この予感が常に外れるといふことはないので、輝かしい勝利が来る。損してゐるときでさへも。儲ければ、この不思議な力を、自分と物との間の天恵の調和のやうに楽しむ。この気持ちは小さなものではない。かうした偶然で古いミイラも子供に返る。この運試しが閉ざされた世界で行はれ、直ちに曖昧さのない答が返される点を付け加へよう。また、自由はないのだが、新たな試みが前のものに左右されない世界だ。その結果、運命論の偶像が崇められ、他方で、全てが因果を避けられない世界で実際に試みる場合によく出会ふ絶望が全くないことになる。逆に、偶像崇拝の素朴な信仰は、そこに自分の場所を見つけ、そこでは希望は常に若々しい。
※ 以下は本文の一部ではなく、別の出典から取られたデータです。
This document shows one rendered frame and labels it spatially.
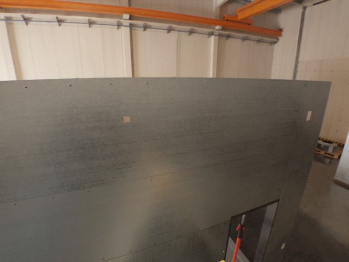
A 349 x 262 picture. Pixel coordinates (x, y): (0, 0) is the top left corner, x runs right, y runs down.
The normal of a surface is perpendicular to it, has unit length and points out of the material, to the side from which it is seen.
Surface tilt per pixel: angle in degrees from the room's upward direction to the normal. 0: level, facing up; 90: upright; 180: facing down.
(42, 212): 90
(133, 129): 90
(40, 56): 90
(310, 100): 90
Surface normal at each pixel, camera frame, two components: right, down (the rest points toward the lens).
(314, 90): 0.36, 0.27
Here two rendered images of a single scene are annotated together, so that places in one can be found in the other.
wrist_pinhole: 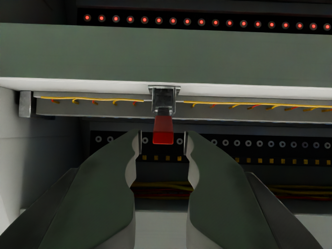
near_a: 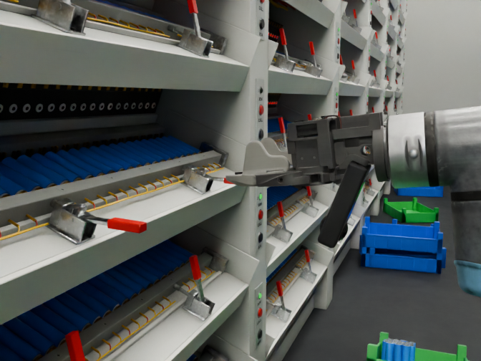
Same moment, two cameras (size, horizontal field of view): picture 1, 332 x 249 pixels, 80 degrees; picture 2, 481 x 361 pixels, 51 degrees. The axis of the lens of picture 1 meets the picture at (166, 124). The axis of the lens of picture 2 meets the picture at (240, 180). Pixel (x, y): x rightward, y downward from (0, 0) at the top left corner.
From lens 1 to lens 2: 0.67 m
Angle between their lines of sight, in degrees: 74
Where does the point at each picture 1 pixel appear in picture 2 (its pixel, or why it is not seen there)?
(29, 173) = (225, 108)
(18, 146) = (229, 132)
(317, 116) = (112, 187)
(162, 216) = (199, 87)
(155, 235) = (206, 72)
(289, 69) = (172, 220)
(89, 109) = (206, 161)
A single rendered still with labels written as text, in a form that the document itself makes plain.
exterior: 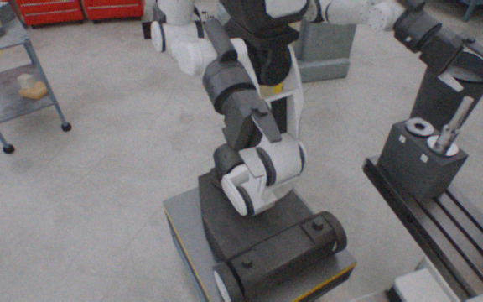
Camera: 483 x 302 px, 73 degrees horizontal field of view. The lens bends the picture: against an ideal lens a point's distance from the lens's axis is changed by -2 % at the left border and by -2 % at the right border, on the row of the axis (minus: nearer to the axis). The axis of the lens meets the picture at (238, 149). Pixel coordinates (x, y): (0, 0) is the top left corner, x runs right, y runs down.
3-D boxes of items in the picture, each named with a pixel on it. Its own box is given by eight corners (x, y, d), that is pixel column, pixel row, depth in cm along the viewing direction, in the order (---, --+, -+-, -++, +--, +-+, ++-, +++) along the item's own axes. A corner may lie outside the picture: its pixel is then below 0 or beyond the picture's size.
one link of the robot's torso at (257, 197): (226, 195, 153) (246, 145, 112) (263, 179, 160) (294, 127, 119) (242, 226, 147) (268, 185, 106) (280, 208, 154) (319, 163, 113)
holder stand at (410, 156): (418, 203, 113) (443, 163, 99) (376, 161, 128) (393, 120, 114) (444, 193, 116) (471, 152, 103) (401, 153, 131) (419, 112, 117)
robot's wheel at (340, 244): (308, 230, 167) (314, 205, 153) (315, 226, 169) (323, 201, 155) (334, 262, 155) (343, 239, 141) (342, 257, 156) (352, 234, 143)
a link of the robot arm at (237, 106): (222, 157, 62) (201, 110, 68) (267, 147, 66) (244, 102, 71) (236, 112, 52) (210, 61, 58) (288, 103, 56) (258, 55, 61)
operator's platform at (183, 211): (172, 240, 208) (161, 200, 180) (264, 198, 232) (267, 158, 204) (231, 365, 159) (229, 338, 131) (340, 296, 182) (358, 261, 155)
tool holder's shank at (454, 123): (444, 127, 101) (459, 96, 94) (451, 124, 102) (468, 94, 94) (451, 133, 99) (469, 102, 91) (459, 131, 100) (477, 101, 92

そして現実の世界が決して短気な者の思ひどほりに応じないことは、誰もが知つてゐる。決して白でも黒でもない。答は、希望を信念の後に置く厳しい決まりに従つて、自分から引き出さねばならない。しかし賭事はいつでも白か黒かで答へる。続けるのではなく、出直せる。

 

ネット世代は、若々しく、いつでも出直せると考へてゐるかも知れないが、この人生では後戻りはできないのだ。